■ Work task ■
Whenever a line in the entries below contains "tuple", copy that line.

■ Stored data ■
=-=-=
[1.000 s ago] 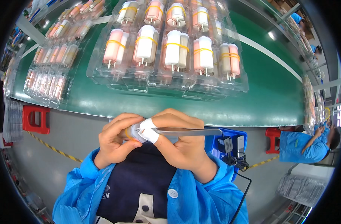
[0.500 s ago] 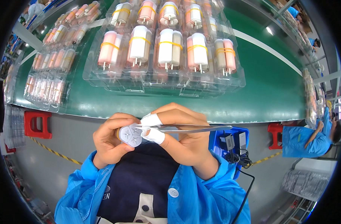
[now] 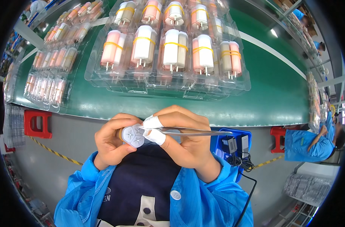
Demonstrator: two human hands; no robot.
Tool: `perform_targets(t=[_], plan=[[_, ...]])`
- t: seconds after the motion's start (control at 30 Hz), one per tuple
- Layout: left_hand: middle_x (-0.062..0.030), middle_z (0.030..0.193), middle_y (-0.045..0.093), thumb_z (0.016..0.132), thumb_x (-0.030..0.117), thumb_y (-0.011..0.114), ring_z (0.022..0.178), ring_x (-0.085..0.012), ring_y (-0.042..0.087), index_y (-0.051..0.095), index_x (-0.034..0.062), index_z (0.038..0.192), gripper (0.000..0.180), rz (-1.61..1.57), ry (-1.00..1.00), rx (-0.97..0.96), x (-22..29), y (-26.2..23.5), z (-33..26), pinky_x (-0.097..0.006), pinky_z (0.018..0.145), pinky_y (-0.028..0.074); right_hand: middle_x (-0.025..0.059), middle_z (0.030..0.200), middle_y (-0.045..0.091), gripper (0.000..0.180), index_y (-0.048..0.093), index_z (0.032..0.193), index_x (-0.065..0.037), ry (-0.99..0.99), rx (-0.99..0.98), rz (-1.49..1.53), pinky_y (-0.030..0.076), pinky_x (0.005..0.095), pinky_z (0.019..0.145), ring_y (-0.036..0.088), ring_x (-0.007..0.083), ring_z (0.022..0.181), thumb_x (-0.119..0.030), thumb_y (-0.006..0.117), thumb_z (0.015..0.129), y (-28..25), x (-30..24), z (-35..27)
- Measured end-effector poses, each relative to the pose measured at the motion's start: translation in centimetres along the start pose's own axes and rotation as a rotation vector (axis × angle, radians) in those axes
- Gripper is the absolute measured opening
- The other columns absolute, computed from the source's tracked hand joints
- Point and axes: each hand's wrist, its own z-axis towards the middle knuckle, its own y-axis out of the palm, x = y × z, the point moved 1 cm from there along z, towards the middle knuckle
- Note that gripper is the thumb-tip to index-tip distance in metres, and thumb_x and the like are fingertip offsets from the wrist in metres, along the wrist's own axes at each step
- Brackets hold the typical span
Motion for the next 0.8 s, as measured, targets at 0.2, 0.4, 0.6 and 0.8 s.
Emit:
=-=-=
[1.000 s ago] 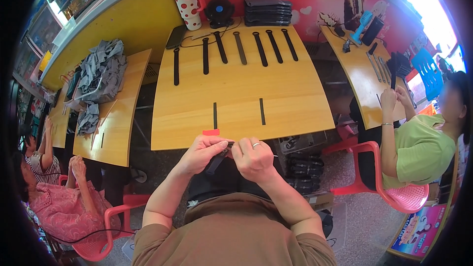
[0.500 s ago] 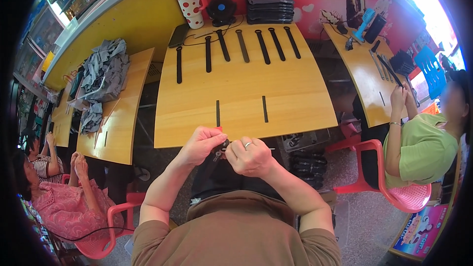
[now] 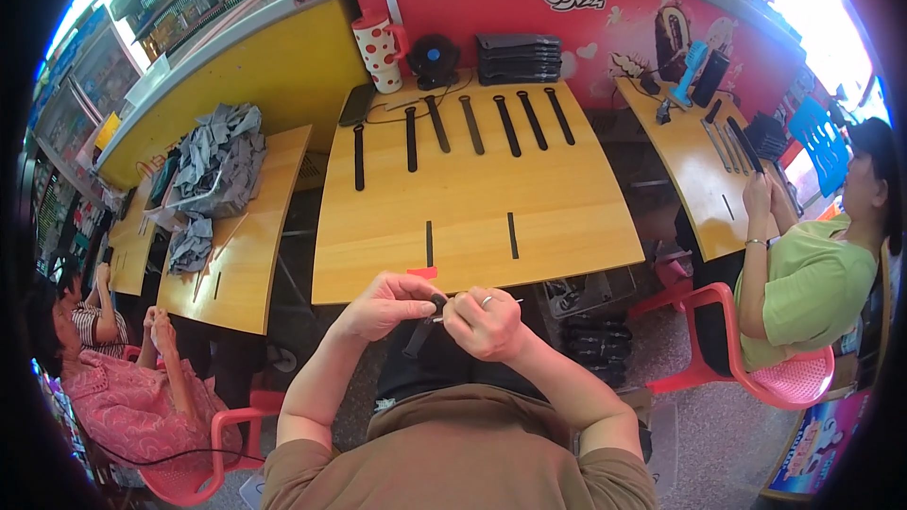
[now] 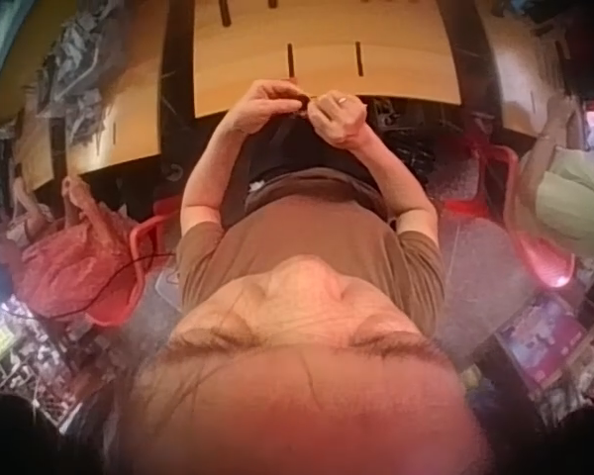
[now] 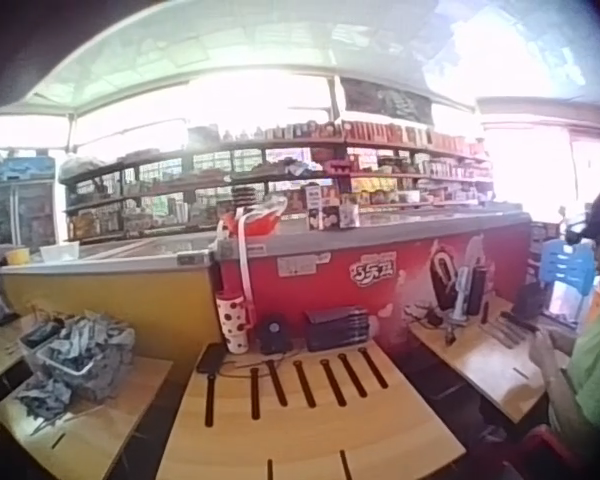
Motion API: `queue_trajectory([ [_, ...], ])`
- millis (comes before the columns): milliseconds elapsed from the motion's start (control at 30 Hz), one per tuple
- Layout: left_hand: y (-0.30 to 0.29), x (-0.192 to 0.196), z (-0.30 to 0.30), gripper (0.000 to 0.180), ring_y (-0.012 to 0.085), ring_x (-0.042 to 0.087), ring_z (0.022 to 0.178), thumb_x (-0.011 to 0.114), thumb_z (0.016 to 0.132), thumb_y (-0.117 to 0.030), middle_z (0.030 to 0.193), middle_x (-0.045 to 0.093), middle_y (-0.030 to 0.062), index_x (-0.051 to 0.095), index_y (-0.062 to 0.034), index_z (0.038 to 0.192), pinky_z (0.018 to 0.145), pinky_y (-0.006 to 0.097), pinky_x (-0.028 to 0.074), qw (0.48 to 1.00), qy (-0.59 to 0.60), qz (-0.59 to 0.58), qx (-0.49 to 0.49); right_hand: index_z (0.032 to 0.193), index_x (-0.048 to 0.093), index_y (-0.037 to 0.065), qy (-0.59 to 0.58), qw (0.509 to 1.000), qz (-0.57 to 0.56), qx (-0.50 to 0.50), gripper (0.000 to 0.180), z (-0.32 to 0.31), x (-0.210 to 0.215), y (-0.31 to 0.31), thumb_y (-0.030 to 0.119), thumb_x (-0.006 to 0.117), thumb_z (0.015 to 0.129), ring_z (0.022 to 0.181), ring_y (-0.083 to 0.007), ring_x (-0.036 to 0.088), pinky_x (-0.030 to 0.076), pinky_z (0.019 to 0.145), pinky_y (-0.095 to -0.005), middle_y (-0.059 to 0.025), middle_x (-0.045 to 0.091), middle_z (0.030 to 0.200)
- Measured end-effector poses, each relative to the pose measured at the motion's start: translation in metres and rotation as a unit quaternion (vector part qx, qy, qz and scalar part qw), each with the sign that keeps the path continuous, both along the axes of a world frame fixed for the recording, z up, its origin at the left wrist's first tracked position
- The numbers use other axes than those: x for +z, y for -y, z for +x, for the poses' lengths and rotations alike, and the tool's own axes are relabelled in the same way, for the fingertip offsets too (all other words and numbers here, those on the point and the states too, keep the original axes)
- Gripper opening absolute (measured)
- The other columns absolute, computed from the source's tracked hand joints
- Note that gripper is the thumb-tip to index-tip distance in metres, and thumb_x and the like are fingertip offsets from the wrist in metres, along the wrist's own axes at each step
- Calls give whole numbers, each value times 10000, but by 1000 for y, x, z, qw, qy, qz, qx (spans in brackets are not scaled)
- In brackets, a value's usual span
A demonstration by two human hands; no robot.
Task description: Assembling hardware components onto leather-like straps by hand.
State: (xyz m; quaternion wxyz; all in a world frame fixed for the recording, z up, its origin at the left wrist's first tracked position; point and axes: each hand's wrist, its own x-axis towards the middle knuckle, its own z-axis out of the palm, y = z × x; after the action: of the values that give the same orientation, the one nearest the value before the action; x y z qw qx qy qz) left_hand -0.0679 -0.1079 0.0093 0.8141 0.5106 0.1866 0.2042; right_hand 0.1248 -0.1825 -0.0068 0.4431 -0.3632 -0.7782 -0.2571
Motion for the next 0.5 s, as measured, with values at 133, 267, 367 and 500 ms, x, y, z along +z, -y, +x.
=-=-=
■ Result ■
- t: seconds after the motion's start (control at 30 Hz), one per tuple
- millis (comes before the columns): milliseconds elapsed from the motion's start (control at 30 Hz), one per tuple

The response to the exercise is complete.